Amory Lovins: Nice title. Thanks for having me.
LB: So what's keeping you busy these days? Are you still traveling a lot?
AL: Yeah. I'm just back from almost a month travel in East Asia and West Asia. And working on some interesting bits of research. One is on how to save most of the cement and steel and other energy-intensive materials we use. And another's how to make an integrative design the general practice instead of rare. That means you're designing buildings, vehicles, factories, as whole systems rather than as a pile of parts. And if you make the parts work together rather than against each other, you get several fold bigger energy savings at a lot lower cost. So I'd like to make that come out of the water faucets.
LB: So that reminds me of what Wendell Berry used to call solving for pattern.
AL: Mm-hmm (affirmative). Same idea. And in fact, I love Wendell and his work. And I use that concept all the time. If I want to help you design a car better, I might talk about my house, where I grow bananas up in the Rockies, down to minus 47 F with no furnace. But it's cheaper to build that way because I save more construction cost leaving out the heating system than I pay extra for the stuff that gets rid of the heating system.
AL: So if you wanted to design a really good car, we take out a lot of weight and then you need less propulsion system to haul it around. And that gets cheaper and pays for the lightweighting. In fact, I a car that does that, it's a carbon fiber electric car. And people thought carbon fiber costs too much, but guess what? It's paid for by needing fewer batteries. And then they recharge faster and everything gets better.
LB: So Amory, you've often mentioned that we have, a lot of the technologies that we need, you refer to them as off-the-shelf technologies. Can you speak a little bit about that?
AL: Yeah. The technologies we had in 2010 were enough to save three quarters of our electricity at about a 10th the cost we pay for it. Most of the rest of the energy we use, a lot cheaper than buying it. And that technology keeps improving. Although actually what's improving even faster is design, the way we choose and combine technologies.

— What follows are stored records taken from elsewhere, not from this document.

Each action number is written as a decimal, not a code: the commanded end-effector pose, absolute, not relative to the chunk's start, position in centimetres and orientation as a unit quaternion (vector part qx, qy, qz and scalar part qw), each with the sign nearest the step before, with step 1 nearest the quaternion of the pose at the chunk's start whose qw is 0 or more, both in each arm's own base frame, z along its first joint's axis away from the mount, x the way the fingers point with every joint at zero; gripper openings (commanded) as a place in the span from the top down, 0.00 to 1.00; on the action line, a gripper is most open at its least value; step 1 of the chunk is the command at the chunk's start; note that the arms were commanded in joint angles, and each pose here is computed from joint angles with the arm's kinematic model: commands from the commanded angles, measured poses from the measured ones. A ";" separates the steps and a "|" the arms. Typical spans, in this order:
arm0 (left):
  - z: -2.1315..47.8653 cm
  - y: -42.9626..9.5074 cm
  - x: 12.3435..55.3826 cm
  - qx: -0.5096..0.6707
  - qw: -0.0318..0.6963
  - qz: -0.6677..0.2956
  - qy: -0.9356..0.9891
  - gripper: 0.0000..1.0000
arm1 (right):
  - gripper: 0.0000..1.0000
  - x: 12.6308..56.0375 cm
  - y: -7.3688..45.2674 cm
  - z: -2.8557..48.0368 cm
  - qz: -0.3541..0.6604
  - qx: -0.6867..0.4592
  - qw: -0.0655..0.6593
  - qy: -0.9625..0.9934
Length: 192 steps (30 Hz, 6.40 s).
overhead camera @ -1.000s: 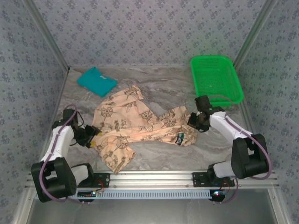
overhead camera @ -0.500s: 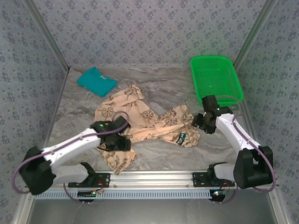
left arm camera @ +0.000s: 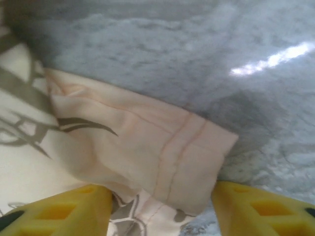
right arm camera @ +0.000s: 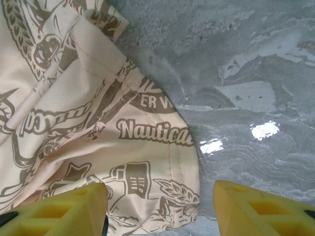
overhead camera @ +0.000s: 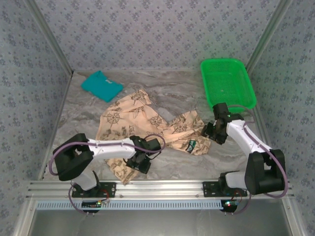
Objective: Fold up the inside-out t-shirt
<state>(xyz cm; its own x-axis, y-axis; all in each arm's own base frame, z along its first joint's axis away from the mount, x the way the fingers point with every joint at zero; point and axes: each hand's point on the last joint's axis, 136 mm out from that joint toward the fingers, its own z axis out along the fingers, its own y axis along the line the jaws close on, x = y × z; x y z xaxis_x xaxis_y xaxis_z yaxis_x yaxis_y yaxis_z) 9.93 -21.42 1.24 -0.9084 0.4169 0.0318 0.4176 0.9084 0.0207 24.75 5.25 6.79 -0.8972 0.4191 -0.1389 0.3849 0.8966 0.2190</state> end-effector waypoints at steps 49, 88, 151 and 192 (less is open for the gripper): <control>24.0 -15.3 15.3 -0.396 -0.272 0.037 -0.876 1.00 | 0.49 28.3 11.7 4.2 0.221 0.020 0.052 0.974; 25.3 -13.7 16.1 -0.388 -0.297 0.013 -0.872 1.00 | 1.00 31.2 12.6 5.7 0.244 -0.030 0.116 0.962; 59.4 -9.0 42.5 -0.405 -0.698 -0.080 -0.585 1.00 | 1.00 51.0 4.2 55.9 0.188 0.032 0.672 0.716; 19.1 -13.3 27.1 -0.131 -0.303 0.170 -0.928 0.08 | 0.62 27.8 10.9 10.9 0.070 0.088 0.238 0.965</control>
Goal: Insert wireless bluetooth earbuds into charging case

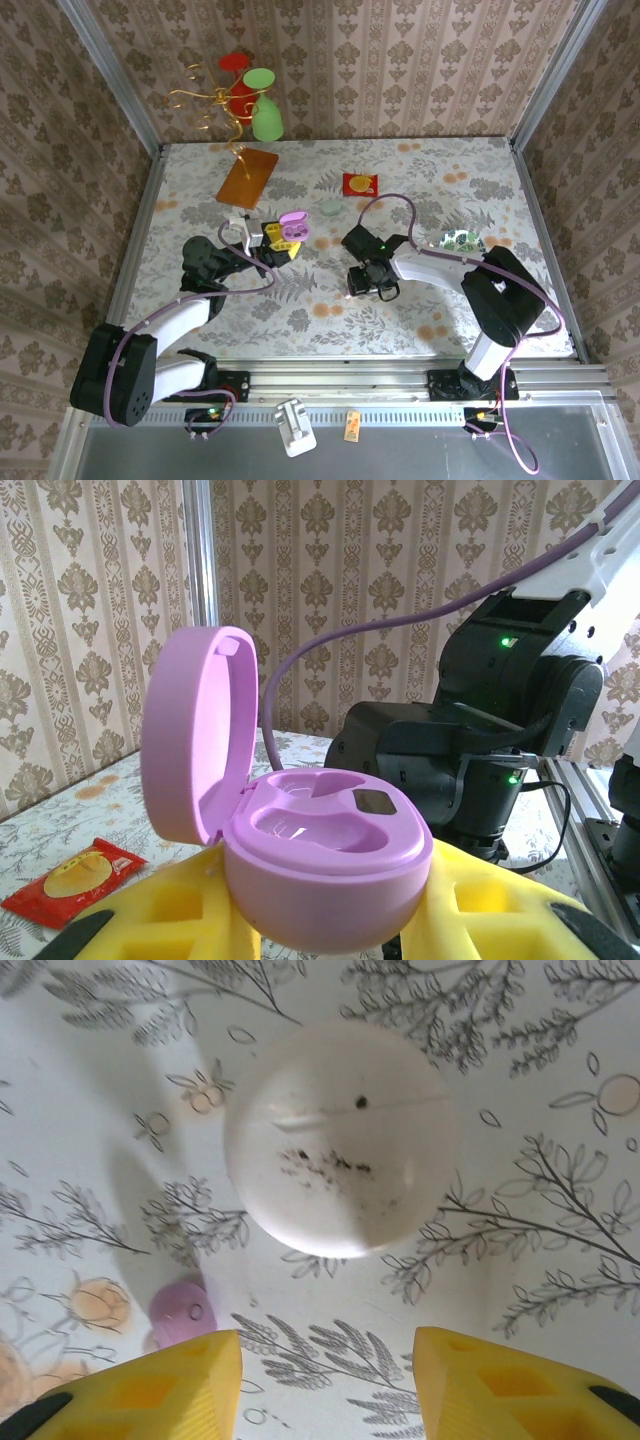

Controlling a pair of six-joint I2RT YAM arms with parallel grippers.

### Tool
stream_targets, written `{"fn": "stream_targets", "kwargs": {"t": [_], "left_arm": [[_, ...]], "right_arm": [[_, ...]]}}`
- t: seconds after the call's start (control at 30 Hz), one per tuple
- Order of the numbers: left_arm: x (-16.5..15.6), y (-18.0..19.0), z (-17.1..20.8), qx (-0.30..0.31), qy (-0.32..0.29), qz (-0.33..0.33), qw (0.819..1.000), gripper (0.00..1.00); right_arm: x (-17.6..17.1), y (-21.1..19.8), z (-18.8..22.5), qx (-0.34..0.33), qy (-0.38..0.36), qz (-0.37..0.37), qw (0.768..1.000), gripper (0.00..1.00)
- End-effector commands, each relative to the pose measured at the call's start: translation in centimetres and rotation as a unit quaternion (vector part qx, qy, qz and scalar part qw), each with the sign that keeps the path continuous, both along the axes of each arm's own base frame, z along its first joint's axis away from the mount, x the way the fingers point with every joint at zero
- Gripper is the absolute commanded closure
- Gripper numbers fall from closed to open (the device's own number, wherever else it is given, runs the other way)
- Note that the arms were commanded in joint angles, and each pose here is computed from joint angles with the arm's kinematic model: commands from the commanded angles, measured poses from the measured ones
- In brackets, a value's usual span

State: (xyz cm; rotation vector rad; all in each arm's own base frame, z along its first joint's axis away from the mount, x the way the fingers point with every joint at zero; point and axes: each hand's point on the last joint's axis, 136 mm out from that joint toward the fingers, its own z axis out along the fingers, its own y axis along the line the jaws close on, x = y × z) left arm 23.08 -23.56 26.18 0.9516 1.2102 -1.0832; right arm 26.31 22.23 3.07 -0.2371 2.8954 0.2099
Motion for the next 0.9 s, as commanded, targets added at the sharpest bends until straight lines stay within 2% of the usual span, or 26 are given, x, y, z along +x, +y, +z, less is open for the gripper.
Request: {"fn": "stream_targets", "kwargs": {"t": [0.0, 0.17, 0.3, 0.87], "left_arm": [[-0.2, 0.3, 0.6, -0.001, -0.024, 0.002, 1.000, 0.74], [-0.3, 0.3, 0.7, -0.002, -0.025, 0.001, 1.000, 0.74], [-0.2, 0.3, 0.6, -0.002, -0.026, 0.002, 1.000, 0.74], [-0.1, 0.2, 0.6, -0.003, -0.022, 0.001, 1.000, 0.74]], "right_arm": [[0.7, 2.1, 1.3, 0.067, -0.011, 0.002, 0.998, 0.50], [0.1, 4.2, 2.9, 0.164, -0.005, 0.023, 0.986, 0.55], [-0.5, 3.7, 1.9, 0.200, 0.027, 0.006, 0.979, 0.60], [-1.1, 4.0, -1.7, 0.214, 0.068, 0.010, 0.974, 0.63]]}}
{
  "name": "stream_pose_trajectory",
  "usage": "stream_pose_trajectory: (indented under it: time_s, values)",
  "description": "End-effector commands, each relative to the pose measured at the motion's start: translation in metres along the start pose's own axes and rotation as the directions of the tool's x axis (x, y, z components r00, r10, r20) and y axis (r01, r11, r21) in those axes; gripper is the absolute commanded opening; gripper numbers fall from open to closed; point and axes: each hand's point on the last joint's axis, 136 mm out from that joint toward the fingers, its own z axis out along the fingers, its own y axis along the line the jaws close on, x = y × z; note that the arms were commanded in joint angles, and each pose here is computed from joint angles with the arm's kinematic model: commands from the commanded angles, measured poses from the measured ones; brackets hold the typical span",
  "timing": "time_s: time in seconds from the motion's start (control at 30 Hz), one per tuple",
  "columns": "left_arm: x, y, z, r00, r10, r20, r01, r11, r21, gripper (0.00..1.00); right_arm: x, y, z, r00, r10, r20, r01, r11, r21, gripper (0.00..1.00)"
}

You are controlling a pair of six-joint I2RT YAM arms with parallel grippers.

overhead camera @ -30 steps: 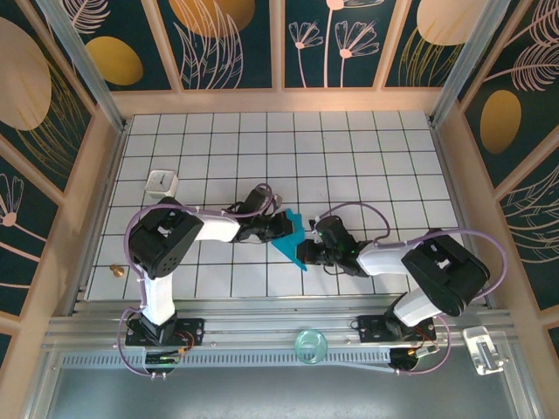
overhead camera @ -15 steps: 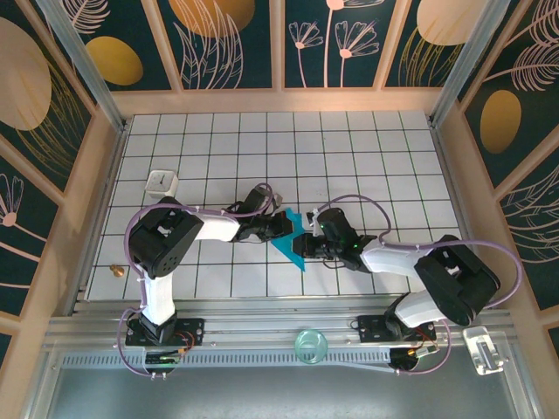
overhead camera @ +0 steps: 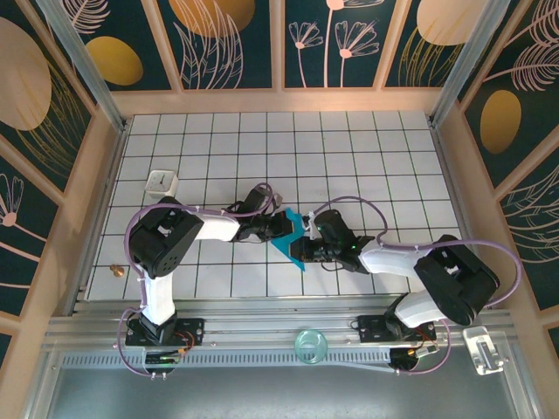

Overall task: Fold a paper plane with a square sheet of paper (pick it up from the middle)
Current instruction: Fourth fold the wing at the center of the table.

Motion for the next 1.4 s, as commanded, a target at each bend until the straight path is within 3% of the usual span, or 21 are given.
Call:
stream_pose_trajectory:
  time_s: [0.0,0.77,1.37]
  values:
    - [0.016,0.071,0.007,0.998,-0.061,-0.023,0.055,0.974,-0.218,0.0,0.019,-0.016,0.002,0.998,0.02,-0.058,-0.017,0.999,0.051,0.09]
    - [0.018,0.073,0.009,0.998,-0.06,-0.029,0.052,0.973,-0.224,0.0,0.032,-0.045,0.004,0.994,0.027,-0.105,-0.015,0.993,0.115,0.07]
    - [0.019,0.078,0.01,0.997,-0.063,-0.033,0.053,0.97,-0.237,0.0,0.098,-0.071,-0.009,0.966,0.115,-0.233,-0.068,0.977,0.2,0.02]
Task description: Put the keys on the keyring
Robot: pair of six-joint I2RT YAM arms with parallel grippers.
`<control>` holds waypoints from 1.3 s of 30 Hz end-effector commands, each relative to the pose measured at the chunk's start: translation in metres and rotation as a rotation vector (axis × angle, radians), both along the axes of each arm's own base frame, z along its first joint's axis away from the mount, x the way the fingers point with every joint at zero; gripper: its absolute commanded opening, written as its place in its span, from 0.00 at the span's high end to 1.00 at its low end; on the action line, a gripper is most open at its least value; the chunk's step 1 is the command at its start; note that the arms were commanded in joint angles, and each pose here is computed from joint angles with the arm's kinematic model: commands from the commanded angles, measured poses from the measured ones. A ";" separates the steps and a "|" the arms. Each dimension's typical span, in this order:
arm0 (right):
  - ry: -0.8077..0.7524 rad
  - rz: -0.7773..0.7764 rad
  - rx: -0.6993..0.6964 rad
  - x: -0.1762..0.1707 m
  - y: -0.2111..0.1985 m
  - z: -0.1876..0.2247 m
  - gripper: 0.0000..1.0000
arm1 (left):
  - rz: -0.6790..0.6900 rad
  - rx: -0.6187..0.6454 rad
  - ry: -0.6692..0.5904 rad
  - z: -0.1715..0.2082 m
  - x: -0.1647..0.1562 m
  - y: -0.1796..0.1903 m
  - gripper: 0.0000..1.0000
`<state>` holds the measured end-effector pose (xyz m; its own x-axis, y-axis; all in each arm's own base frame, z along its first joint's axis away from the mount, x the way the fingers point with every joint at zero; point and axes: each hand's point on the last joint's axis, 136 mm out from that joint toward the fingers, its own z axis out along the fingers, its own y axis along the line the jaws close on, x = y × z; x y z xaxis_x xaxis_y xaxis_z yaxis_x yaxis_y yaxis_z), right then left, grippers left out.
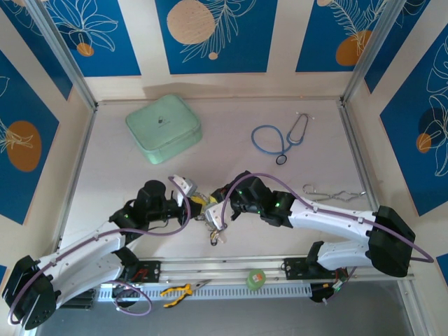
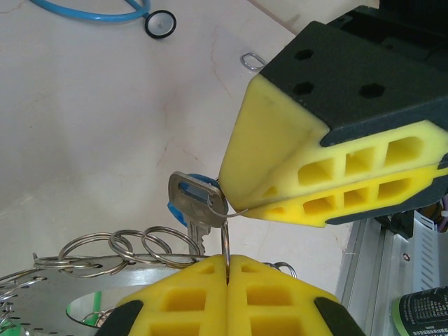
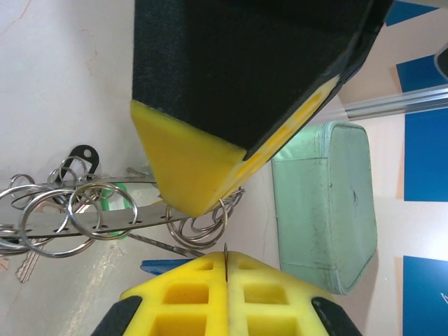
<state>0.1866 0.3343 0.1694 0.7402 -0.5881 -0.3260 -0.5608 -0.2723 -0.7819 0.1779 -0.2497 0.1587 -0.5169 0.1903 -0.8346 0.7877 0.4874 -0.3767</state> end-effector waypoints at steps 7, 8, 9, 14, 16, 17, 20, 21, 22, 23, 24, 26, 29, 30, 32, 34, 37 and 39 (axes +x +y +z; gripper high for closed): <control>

AL: So give you a little example from big office buildings. In 2010, when we led the retrofit of the Empire State Building, we saved 38% of the energy. They'd already saved some. And that paid for itself in three years and that was thought pretty good at the time. But then three years later, in a big federal complex in Denver, we saved 70% cost effectively and made that half-century-old difficult building more efficient than what was then the best new office in the country. Which in turn is only half as efficient as our new office. And now there's a German building using three fifths less energy than ours. This isn't because a lot of whizzbang new technologies got invented. It's because we got better at picking which ones to use and how to put them together in what order and matter and proportions, like a good recipe.
LB: So integrated design played a strong role in that, I assume?
AL: Yes. And it's starting to get pretty widely known that you can do that with buildings of all kinds. What is not so obvious is you can do the same thing in vehicles like my 124 mile-a-gallon equivalent car. Or in industry where we get much bigger, cheaper savings than other practitioners. And part of that is because we're redesigning the process and equipment in a holistic way.
AL: We're not just looking at the different parts of it separately. Part also is because we're picking up some big savings that had been overlooked. For example, three fifths of the world's electricity runs motors. They're mainly in industry, the rest in buildings. And half the motor power is to run pumps and fans, to move things like air and water around through pipes and ducts.
AL: Now it turns out if you make the pipes and ducts, which people hadn't paid that much attention to, fat, short, and straight, rather than the normal skinny, long, and crooked, you can cut the friction 80 or 90%. Therefore the energy used by the fans and pumps and the size of the fans and pumps and the motors that run them. And that makes the capital cost lower. But the energy savings are so big that if everybody did this around the world, hypothetically, you would save about a fifth of the world's electricity. That's half the coal fired electricity.
AL: And we find an industry, you typically get your money back by doing this in less than a year if you're fixing up an old factory or instantly if you're making a new one. So why isn't this generally done? Well, for starters, it's not in any engineering textbook, with a tiny exception from our buddies in Australia. It's not in any government study, industry forecast, climate model. Why not? Because it's not a technology, it's a design method. And people don't normally think of design as a way to make things go big, fast.
LB: Yeah, I'm intrigued by the gestalt theory that talks about the sum of the parts being greater than the whole.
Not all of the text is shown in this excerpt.